Exercise requirements: Give the entries again exactly, without pictures.
════
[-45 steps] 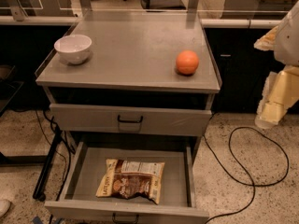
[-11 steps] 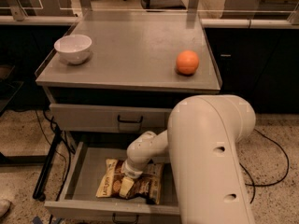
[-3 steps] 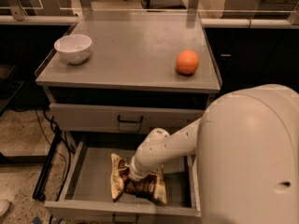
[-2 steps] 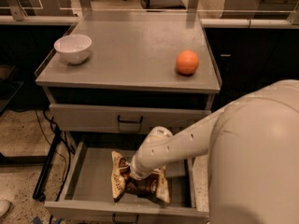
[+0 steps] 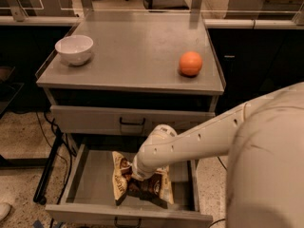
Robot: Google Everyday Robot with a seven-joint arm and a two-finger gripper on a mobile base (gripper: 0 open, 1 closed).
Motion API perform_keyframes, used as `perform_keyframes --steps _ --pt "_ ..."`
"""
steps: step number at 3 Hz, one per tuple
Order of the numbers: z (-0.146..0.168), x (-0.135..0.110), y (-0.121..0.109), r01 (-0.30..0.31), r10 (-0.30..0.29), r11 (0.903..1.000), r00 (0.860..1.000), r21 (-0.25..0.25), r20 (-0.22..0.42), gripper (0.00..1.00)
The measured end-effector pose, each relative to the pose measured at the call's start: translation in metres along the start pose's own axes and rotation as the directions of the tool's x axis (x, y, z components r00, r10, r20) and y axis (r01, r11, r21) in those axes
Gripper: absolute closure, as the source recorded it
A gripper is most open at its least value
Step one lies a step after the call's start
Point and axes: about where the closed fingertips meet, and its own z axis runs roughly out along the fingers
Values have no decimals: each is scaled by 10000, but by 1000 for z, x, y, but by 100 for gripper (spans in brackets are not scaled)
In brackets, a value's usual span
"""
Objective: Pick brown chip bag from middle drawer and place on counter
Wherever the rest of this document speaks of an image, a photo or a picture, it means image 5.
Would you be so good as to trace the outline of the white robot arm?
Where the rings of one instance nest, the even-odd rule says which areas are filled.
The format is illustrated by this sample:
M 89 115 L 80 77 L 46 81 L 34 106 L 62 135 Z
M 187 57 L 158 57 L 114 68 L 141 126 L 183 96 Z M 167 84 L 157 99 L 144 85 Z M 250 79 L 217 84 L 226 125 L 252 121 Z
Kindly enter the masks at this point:
M 146 180 L 168 164 L 226 155 L 226 228 L 304 228 L 304 83 L 238 105 L 177 135 L 156 127 L 132 163 Z

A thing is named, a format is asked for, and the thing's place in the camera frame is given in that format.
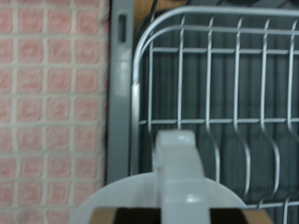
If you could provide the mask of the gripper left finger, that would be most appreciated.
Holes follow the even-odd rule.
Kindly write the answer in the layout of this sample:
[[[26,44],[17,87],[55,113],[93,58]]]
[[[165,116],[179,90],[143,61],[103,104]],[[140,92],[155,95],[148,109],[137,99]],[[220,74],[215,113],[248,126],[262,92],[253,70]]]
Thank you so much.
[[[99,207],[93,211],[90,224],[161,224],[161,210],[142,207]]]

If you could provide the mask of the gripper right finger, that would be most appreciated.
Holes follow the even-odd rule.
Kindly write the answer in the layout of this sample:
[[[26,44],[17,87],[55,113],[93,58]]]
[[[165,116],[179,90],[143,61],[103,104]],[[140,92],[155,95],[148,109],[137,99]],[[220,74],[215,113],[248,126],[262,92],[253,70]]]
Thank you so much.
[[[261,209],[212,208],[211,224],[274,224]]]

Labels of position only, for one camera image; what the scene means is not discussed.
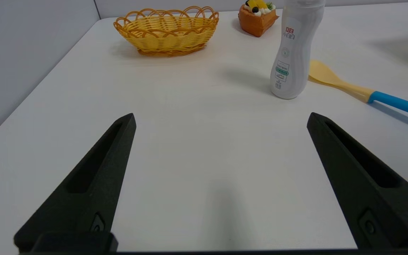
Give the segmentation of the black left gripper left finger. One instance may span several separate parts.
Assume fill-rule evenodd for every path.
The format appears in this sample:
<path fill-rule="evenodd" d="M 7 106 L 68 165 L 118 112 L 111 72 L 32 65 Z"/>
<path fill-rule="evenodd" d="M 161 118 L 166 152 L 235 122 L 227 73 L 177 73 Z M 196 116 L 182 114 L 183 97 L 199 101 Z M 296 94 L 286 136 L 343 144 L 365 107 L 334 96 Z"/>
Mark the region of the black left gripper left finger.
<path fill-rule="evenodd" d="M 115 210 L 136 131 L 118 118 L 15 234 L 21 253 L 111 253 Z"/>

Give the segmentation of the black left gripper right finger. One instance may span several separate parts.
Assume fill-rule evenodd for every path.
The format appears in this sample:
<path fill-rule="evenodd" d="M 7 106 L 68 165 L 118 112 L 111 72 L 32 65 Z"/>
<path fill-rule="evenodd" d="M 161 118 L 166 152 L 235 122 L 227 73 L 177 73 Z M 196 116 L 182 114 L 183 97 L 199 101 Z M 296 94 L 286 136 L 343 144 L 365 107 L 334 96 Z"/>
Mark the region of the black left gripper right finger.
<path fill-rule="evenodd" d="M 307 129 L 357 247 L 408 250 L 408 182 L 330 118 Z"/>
════
Task solution:
[-45 steps] 
[-11 steps] 
[-3 steps] 
[-2 steps] 
[+0 steps] 
Robot: Google Everyday Robot with a seven-joint arm and a two-finger gripper on a mobile base (gripper: 0 open, 1 closed).
Motion API perform_keyframes, used as `perform_keyframes --steps _ --pt "_ ..."`
"""
steps: step number at 3 Hz, one per tuple
Order of the numbers: z (-0.146..0.168), x (-0.135..0.110), y (-0.121..0.109), r01 (-0.30..0.31), r10 (-0.30..0.29), r11 (0.903..1.000), r00 (0.860..1.000), r21 (-0.25..0.25), r20 (-0.22..0.42), gripper (0.00..1.00)
The measured end-effector pose, each relative to the pose measured at the call's start: translation in metres along the start pose's own axes and rotation as the directions of the tool's x axis (x, y, z components r00, r10, r20) and y axis (r01, r11, r21) in those axes
Gripper: absolute closure, as the source recorded it
A gripper is most open at its least value
Step one lies a step after the call's start
Point and axes: about where the closed fingertips meet, and its own z axis runs roughly out along the fingers
Values have no decimals: each is scaled by 10000, but by 1000 for z, x, y, but by 100 for gripper (spans in brackets are not scaled)
In brackets, a value's usual span
"""
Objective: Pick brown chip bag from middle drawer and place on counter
Wherever the rest of this document speaks of an image, a photo or a picture, it means image 5.
Would you be so good as to trace the outline of the white robot arm?
Where the rings of one instance nest, the even-odd rule says which areas are filled.
The format is illustrated by this sample:
M 89 115 L 80 77 L 46 81 L 34 106 L 62 135 Z
M 187 57 L 158 57 L 114 68 L 141 126 L 183 96 Z M 167 84 L 157 99 L 144 85 Z M 250 79 L 217 84 L 226 125 L 252 121 Z
Kindly enter the masks at this point:
M 146 180 L 168 164 L 226 155 L 226 228 L 304 228 L 304 83 L 238 105 L 177 135 L 156 127 L 132 163 Z

A thing is named, a format is asked for, and the thing's place in the camera frame is given in that format.
If you could provide the mask of the gripper left finger, that would be most appreciated.
Holes follow the even-odd rule.
Kindly write the answer in the layout of this sample:
[[[26,44],[17,87],[55,113],[93,58]]]
[[[165,116],[179,90],[143,61],[103,104]],[[140,92],[155,95],[148,109],[137,99]],[[220,74],[215,113],[248,126],[262,92],[253,70]]]
Thank you so much.
[[[99,207],[93,211],[90,224],[161,224],[161,210],[142,207]]]

If you could provide the mask of the gripper right finger, that would be most appreciated.
Holes follow the even-odd rule.
Kindly write the answer in the layout of this sample:
[[[26,44],[17,87],[55,113],[93,58]]]
[[[165,116],[179,90],[143,61],[103,104]],[[140,92],[155,95],[148,109],[137,99]],[[220,74],[215,113],[248,126],[262,92],[253,70]]]
Thank you so much.
[[[261,209],[212,208],[211,224],[274,224]]]

Labels of position only, for one camera image; what the scene means is not discussed.
Give the segmentation of the black left gripper left finger. One instance may span several separate parts.
Assume fill-rule evenodd for every path.
The format appears in this sample:
<path fill-rule="evenodd" d="M 7 106 L 68 165 L 118 112 L 111 72 L 32 65 Z"/>
<path fill-rule="evenodd" d="M 161 118 L 166 152 L 235 122 L 227 73 L 177 73 Z M 196 116 L 182 114 L 183 97 L 199 101 Z M 296 94 L 286 136 L 343 144 L 365 107 L 334 96 Z"/>
Mark the region of the black left gripper left finger.
<path fill-rule="evenodd" d="M 115 210 L 136 131 L 118 118 L 15 234 L 21 253 L 111 253 Z"/>

Give the segmentation of the black left gripper right finger. One instance may span several separate parts.
Assume fill-rule evenodd for every path.
The format appears in this sample:
<path fill-rule="evenodd" d="M 7 106 L 68 165 L 118 112 L 111 72 L 32 65 Z"/>
<path fill-rule="evenodd" d="M 161 118 L 166 152 L 235 122 L 227 73 L 177 73 Z M 196 116 L 182 114 L 183 97 L 199 101 Z M 296 94 L 286 136 L 343 144 L 365 107 L 334 96 Z"/>
Mark the region of the black left gripper right finger.
<path fill-rule="evenodd" d="M 307 129 L 357 247 L 408 250 L 408 182 L 330 118 Z"/>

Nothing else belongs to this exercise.